> [Problem statement]: In your reply, reproduce the lines from the first one below to the line containing "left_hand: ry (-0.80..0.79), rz", inclusive, exactly as they stand.

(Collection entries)
· · ·

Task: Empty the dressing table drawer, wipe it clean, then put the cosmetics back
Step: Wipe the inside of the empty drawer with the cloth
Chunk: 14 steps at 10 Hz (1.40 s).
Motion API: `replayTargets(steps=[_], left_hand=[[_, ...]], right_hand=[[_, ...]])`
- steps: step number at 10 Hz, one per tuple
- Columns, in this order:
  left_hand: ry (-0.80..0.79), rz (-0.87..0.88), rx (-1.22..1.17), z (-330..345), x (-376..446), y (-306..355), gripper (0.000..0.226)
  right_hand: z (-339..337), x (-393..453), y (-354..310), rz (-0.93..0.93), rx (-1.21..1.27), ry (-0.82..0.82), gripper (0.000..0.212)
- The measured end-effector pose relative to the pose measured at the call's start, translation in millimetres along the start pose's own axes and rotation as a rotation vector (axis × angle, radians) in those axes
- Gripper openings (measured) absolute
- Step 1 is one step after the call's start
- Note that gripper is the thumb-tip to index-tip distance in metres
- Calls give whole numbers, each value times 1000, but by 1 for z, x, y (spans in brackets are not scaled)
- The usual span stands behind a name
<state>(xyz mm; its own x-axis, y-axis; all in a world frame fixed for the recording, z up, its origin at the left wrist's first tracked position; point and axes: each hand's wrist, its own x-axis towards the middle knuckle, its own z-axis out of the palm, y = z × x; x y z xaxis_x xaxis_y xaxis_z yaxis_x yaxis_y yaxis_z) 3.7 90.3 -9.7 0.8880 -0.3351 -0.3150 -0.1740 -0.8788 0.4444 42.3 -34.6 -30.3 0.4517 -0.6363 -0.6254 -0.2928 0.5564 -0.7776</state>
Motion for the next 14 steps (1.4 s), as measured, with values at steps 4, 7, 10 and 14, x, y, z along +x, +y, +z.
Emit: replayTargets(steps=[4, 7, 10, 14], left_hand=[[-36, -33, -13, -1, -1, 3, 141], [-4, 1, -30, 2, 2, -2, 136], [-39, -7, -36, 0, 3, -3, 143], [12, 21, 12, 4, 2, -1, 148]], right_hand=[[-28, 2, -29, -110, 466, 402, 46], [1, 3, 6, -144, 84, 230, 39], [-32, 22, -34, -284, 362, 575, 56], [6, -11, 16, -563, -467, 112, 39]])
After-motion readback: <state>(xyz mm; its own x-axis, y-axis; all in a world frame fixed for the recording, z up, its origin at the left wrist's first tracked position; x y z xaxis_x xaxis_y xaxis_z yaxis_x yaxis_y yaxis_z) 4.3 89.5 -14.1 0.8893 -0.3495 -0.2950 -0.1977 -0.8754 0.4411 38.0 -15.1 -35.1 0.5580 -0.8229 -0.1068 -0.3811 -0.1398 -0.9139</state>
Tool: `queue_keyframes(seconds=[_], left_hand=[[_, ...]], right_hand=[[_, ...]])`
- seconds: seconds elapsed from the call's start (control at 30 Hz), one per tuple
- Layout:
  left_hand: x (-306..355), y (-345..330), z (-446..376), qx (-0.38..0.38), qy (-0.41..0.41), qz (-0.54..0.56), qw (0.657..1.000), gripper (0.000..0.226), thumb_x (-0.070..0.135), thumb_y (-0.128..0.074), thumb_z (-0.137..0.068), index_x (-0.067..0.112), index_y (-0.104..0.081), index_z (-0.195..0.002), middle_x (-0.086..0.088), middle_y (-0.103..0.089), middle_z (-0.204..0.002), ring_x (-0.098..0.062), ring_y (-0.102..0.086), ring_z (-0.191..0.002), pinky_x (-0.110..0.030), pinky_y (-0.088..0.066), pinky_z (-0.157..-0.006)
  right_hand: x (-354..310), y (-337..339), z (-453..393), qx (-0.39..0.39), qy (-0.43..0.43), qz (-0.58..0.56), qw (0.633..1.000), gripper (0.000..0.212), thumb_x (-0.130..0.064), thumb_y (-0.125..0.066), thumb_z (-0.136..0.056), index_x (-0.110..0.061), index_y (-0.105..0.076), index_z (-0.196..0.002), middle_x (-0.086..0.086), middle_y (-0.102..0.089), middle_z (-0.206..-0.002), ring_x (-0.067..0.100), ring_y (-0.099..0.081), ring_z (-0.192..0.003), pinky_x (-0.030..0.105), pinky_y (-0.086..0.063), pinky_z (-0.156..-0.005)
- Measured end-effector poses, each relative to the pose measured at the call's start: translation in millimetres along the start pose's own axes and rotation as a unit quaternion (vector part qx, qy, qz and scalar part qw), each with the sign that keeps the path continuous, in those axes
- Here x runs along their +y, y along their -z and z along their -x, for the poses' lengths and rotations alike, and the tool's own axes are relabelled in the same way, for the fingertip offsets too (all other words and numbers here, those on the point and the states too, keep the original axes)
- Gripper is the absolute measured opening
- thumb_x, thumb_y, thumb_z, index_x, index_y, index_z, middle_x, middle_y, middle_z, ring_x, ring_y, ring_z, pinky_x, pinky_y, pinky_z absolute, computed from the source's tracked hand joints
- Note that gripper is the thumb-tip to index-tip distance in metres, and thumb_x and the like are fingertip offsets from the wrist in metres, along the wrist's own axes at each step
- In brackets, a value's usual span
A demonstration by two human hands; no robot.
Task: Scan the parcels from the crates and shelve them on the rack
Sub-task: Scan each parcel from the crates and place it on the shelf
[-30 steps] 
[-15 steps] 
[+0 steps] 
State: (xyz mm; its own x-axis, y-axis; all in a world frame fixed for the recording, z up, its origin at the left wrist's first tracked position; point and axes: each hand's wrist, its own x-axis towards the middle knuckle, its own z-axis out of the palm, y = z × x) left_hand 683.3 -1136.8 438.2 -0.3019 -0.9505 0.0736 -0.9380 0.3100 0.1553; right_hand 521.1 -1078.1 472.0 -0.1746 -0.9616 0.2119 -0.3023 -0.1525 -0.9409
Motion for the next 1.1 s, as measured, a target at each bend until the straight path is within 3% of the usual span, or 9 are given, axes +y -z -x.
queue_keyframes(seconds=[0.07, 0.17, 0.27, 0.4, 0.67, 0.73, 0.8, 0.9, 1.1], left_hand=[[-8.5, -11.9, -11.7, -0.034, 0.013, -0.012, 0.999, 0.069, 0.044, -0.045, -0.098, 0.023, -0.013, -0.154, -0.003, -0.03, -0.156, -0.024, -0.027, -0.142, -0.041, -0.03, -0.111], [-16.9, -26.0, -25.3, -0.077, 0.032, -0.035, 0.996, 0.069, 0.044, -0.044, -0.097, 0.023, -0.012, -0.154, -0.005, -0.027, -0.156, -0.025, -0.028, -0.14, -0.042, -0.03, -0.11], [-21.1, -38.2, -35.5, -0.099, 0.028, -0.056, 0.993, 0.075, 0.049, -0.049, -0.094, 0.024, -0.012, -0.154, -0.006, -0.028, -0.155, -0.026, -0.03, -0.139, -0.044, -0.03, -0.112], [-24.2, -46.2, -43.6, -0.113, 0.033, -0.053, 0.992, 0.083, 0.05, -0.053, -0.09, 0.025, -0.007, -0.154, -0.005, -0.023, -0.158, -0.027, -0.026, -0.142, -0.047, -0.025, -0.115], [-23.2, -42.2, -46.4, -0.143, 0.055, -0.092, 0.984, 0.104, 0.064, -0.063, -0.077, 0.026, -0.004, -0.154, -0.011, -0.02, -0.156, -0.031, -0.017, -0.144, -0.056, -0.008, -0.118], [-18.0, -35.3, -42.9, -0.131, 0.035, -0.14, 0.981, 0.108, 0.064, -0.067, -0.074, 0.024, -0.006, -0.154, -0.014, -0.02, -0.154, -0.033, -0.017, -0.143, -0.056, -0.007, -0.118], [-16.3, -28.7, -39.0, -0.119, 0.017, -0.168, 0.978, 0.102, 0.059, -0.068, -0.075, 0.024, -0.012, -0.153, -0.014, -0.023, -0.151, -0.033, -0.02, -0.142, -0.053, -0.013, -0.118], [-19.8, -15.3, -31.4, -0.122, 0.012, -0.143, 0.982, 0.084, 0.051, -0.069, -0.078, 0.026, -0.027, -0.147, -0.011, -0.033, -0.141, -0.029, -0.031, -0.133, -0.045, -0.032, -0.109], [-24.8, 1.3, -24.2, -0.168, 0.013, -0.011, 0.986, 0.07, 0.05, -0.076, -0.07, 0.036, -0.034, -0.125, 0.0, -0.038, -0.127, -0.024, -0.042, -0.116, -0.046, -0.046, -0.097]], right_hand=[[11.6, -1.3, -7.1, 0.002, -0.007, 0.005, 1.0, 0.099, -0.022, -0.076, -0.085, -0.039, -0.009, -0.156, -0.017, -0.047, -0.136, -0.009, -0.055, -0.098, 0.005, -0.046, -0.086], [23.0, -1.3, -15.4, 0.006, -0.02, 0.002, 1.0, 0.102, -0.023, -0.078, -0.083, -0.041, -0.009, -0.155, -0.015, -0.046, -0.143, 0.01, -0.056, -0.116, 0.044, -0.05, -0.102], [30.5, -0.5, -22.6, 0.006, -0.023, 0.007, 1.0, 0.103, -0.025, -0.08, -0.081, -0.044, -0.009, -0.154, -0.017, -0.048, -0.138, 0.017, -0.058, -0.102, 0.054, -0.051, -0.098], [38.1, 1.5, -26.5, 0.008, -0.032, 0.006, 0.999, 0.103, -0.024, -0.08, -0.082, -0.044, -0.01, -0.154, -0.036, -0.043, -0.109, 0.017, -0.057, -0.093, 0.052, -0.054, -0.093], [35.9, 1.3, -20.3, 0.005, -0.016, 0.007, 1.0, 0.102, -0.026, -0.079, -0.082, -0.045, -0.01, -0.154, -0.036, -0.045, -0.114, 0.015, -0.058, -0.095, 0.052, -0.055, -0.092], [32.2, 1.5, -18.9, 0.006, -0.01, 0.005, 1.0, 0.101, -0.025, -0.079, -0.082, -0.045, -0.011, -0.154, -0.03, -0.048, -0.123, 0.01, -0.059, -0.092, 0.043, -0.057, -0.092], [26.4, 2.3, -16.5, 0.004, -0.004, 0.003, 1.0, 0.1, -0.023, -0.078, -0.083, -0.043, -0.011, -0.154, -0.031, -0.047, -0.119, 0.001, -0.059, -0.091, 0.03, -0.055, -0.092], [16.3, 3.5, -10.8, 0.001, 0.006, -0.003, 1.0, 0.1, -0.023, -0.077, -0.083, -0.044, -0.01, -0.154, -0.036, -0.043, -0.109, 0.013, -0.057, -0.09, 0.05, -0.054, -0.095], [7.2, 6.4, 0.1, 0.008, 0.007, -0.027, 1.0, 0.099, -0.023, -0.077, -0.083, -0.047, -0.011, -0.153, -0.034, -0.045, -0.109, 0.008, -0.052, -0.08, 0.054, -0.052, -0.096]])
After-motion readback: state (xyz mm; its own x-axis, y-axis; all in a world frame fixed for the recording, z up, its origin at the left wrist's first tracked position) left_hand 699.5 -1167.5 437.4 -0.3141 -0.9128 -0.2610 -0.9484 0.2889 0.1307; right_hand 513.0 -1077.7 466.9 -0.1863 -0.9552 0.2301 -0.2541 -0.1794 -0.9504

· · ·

> [Result below]:
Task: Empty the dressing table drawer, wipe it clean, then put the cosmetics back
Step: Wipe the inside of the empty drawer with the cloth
Chunk: 14 steps at 10 Hz (1.40 s).
Motion API: `replayTargets(steps=[_], left_hand=[[_, ...]], right_hand=[[_, ...]])`
- steps: step number at 10 Hz, one per tuple
- Columns, in this order:
  left_hand: ry (-0.80..0.79), rz (-0.87..0.88), rx (-1.22..1.17), z (-330..345), x (-376..446), y (-306..355), gripper (0.000..0.226)

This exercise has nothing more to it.